Scan the data below and report how many lines include the word "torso". Nothing else is wanted.

★ ★ ★ ★ ★

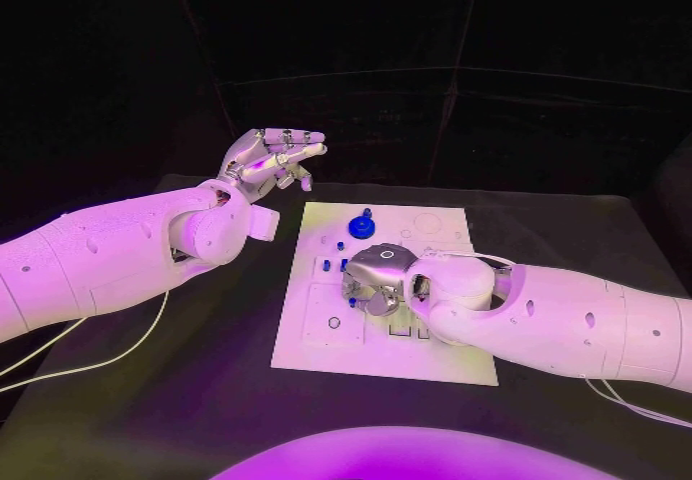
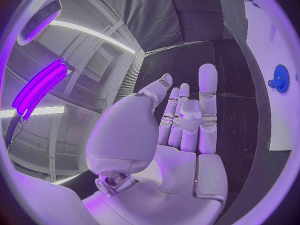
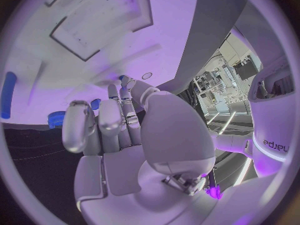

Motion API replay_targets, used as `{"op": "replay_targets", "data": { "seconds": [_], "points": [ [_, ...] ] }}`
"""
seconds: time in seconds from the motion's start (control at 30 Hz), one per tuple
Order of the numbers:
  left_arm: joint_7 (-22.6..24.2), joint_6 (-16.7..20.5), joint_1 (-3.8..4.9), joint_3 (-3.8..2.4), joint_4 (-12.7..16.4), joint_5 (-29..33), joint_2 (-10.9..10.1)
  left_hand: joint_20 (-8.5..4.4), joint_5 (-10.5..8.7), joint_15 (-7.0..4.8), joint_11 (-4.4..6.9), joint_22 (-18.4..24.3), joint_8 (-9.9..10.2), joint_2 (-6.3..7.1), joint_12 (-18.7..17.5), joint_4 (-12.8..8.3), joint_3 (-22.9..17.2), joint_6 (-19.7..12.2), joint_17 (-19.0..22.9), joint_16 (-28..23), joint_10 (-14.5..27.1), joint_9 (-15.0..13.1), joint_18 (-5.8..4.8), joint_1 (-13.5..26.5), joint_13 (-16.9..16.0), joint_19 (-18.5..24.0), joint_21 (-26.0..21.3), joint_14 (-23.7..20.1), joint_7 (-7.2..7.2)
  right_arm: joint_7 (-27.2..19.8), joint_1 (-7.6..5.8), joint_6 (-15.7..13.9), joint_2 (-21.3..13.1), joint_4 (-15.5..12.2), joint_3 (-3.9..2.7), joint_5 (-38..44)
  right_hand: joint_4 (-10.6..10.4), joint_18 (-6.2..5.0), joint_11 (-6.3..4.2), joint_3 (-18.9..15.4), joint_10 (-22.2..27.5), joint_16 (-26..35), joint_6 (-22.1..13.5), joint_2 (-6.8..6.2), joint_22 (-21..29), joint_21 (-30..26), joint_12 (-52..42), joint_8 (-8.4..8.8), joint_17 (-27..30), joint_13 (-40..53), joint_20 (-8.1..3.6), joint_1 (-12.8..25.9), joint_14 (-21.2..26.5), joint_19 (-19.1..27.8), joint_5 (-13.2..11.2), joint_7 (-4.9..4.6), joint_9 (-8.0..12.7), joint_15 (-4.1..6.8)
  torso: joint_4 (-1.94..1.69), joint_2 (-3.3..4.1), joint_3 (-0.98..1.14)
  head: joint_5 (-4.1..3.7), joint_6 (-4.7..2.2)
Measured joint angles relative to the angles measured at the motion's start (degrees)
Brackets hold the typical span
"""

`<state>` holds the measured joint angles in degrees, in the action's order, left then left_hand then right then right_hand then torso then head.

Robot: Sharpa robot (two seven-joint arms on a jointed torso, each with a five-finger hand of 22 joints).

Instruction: Assemble the parts on the task board

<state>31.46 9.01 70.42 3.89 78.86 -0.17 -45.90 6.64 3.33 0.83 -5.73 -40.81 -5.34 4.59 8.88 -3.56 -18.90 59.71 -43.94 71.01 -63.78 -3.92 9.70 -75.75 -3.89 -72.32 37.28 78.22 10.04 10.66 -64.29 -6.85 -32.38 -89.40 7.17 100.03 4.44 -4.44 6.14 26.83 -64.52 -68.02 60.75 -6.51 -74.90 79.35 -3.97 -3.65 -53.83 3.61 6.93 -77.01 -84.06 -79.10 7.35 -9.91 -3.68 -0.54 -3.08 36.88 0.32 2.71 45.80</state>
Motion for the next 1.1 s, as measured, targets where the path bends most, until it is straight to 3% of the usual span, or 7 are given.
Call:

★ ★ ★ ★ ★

**Output**
3